Teresa Kubacka

Teresa Kubacka



Today I asked ChatGPT about the topic I wrote my PhD about. It produced reasonably sounding explanations and reasonably looking citations. So far so good – until I fact-checked the citations. And things got spooky when I asked about a physical phenomenon that doesn’t exist.

I wrote my thesis about multiferroics and I was curious if ChatGPT could serve as a tool for scientific writing. So I asked to provide me a shortlist of citations relating to the topic. ChatGPT refused to openly give me citation suggestions, so I had to use a “pretend” trick.

When asked about the choice criteria, it gave a generic non-DORA compliant answer. I asked about the criteria a few times and it pretty much always gave some version of “number-of-citations-is-the-best-metric”. Sometimes it would refer to a “prestigious journal”.

The names on the citations sounded plausible: Nagaosa, Dagotto, Takahashi published on the topic. I didn’t recognize any particular publication though. I asked ChatGPT to write a few paragraphs for my introductory section.

I wasn’t disappointed with the text itself: it sounded very reasonable, although quite generic. ChatGPT was scratching the surface – but similarly to how we all do in the introduction. But here it produced a citation with a DOI. So I checked it – and it did not resolve.

So I started investigating… ChatGPT was able to produce a full bibliographic data for this citation – which I checked again, and discovered that there was no such an article. Nevertheless, ChatGPT eagerly summarized its contents for me

I enquired ChatGPT to hallucinate more on the Huang’s paper using the “pretend-to-be-a-researcher” trick, but it worked only partially. But after asking for publications that would cite this paper, ChatGPT eagerly hallucinated more content and citations. None of them exist.

This time some DOIs were real, resolving to the correct journal, year and volume, but on a completely different topic.

I asked about more publications about multiferroics in general. I got a second shortlist – and it was all fake, again. Many names agreed again (Spaldin, Khomskii), but none of the citations was correct. Some had wrong DOIs, others wrong authors etc.

Then I cross-checked the citations from the first shortlist and none of those existed either. Overall, all the citations could have existed, as the titles seemed close enough.

Some authors seemed to be real researchers, but from different fields.

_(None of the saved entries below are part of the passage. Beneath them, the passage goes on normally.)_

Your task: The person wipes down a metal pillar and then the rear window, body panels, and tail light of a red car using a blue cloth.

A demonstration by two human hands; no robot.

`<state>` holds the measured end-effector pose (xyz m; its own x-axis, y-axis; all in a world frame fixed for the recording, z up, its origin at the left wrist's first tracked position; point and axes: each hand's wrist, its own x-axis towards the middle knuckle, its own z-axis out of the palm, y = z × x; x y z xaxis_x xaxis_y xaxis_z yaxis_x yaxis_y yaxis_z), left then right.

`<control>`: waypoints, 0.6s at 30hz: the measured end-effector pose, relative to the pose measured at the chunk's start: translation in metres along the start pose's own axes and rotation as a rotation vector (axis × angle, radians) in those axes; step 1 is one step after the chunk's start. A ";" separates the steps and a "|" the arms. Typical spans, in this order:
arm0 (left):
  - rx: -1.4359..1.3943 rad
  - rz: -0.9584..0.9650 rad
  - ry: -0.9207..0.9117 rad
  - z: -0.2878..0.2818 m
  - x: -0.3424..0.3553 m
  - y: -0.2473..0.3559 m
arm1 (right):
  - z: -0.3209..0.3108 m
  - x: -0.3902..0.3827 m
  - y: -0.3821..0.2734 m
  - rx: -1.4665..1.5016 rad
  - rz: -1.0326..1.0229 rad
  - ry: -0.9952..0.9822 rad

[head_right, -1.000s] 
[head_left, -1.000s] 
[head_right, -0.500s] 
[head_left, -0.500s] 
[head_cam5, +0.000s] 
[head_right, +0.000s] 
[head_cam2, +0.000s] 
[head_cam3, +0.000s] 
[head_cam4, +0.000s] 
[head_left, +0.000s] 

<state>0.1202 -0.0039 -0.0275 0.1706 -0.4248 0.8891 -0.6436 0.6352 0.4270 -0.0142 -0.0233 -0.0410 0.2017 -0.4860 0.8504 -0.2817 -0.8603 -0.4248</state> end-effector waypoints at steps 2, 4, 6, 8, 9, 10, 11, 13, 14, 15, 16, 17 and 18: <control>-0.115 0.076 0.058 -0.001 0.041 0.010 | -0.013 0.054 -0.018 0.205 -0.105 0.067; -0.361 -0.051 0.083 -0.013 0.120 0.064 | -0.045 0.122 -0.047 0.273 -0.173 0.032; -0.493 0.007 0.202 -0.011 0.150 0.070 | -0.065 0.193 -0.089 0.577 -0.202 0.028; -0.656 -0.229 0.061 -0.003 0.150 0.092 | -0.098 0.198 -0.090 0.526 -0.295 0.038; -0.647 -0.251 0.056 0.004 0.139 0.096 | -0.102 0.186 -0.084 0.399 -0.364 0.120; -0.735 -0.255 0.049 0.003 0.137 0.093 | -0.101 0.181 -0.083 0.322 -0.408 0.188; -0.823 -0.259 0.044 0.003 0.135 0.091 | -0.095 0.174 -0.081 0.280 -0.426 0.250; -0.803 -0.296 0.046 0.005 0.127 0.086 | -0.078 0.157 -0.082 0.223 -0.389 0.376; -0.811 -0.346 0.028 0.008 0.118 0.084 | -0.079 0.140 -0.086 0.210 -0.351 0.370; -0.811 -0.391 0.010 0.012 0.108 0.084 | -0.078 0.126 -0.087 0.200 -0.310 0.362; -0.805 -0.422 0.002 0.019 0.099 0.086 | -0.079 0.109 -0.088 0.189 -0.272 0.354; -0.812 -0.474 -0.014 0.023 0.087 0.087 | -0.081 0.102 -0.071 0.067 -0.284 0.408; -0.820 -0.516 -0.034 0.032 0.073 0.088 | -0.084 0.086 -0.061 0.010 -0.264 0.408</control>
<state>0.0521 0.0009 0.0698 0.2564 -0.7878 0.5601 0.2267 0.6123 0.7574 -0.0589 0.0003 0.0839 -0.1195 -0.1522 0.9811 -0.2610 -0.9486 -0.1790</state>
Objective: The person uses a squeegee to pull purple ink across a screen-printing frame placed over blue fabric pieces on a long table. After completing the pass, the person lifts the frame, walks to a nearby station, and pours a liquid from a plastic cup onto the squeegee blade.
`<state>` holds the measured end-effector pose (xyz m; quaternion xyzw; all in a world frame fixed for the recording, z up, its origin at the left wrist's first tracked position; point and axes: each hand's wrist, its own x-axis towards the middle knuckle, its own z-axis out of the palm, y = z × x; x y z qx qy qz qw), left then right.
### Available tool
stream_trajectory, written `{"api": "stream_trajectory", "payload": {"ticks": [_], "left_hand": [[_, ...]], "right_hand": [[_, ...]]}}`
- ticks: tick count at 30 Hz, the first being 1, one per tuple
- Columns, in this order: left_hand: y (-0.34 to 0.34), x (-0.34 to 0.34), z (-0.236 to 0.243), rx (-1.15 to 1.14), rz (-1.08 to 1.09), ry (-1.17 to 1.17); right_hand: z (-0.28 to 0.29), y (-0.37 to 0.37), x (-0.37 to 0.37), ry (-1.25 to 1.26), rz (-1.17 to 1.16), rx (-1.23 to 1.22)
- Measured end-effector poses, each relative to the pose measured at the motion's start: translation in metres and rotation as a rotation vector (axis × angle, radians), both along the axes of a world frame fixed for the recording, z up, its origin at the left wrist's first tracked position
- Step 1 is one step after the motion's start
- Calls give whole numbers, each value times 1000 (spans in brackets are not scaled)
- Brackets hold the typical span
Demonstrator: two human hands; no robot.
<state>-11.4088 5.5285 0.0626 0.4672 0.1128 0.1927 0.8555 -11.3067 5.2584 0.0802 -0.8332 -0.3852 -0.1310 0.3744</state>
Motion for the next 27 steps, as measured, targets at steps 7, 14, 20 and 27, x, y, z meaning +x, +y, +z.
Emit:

Some hallucinated citations seemed assembled as mix-and-match from a few different but similar real citations.

I ran prompts to generate more text. It always sounded nice and plausible, with no factual errors (probably due to the low level of details) and was skillfully supported by citations to non-existing articles. ChatGPT remembered the citations and DOIs throughout the conversation.

Then I decided to ask ChatGPT about something that I knew didn’t exist: a cycloidal inverted electromagnon. I wrote my thesis about electromagnons, but to be double sure, I checked there was no such thing (it's been ca. 7 years since my defense). ChatGPT thought differently:

Interestingly, now ChatGPT was much more specific in its writing than when writing about multiferroics in general. So I wanted to know more about those exotic excitations, that “had been the subject of much research in recent years”

I wanted to drill down on physics. And here it became very spooky: somehow ChatGPT hallucinated an explanation of a non-existing phenomenon using such a sophisticated and plausible language that my first reaction was to actually consider whether this could be true!

I also asked about who discovered those excitations. ChatGPT somehow came back to the work of Huang 2010 (which doesn’t exist) and located the group at the Uni of Maryland. There is indeed a similarly named physicist there, but has nothing to do with multiferroics whatsoever

And what if I wanted to submit a research proposal to measure those non-existing excitations myself? No problem, ChatGPT is here to help!

I left the conversation with the intense feeling of uncanniness: I just experienced a parallel universe of plausibly sounding, non-existing phenomena, confidently supported by citations to non-existing research. Last time I felt this way when I attended a creationist lecture.

The moral of the story: do not, do NOT, ask ChatGPT to provide you a factual, scientific information. It will produce an incredibly plausibly sounding hallucination. And even a qualified expert will have troubles pinpointing what is wrong.

I also have a lot of worries of what it means to our societies. Scientists may be careful enough not to use such a tool or at least correct it on the fly, but even if you are an expert, no expert can know it all. We are all ignorants in most areas but a selected few.

People will use ChatGPT to ask about things far beyond their expertise, just because they can. Because they are curious and they need an answer in an available form, which is not guarded by paywalls or difficult language.

We will be fed with hallucinations indistinguishable from the truth, written without grammar mistakes, supported by hallucinated evidence, passing all first critical checks. With similar models available, how will we be able to distinguish a real pop-sci article from a fake one?

I cannot forget a quote I read once: that democracy relies on the society to have a shared basis of facts. If we cannot agree on the facts, how are we to make decisions and policies together? It is already difficult now to do so. And the worst misinformation is yet to come.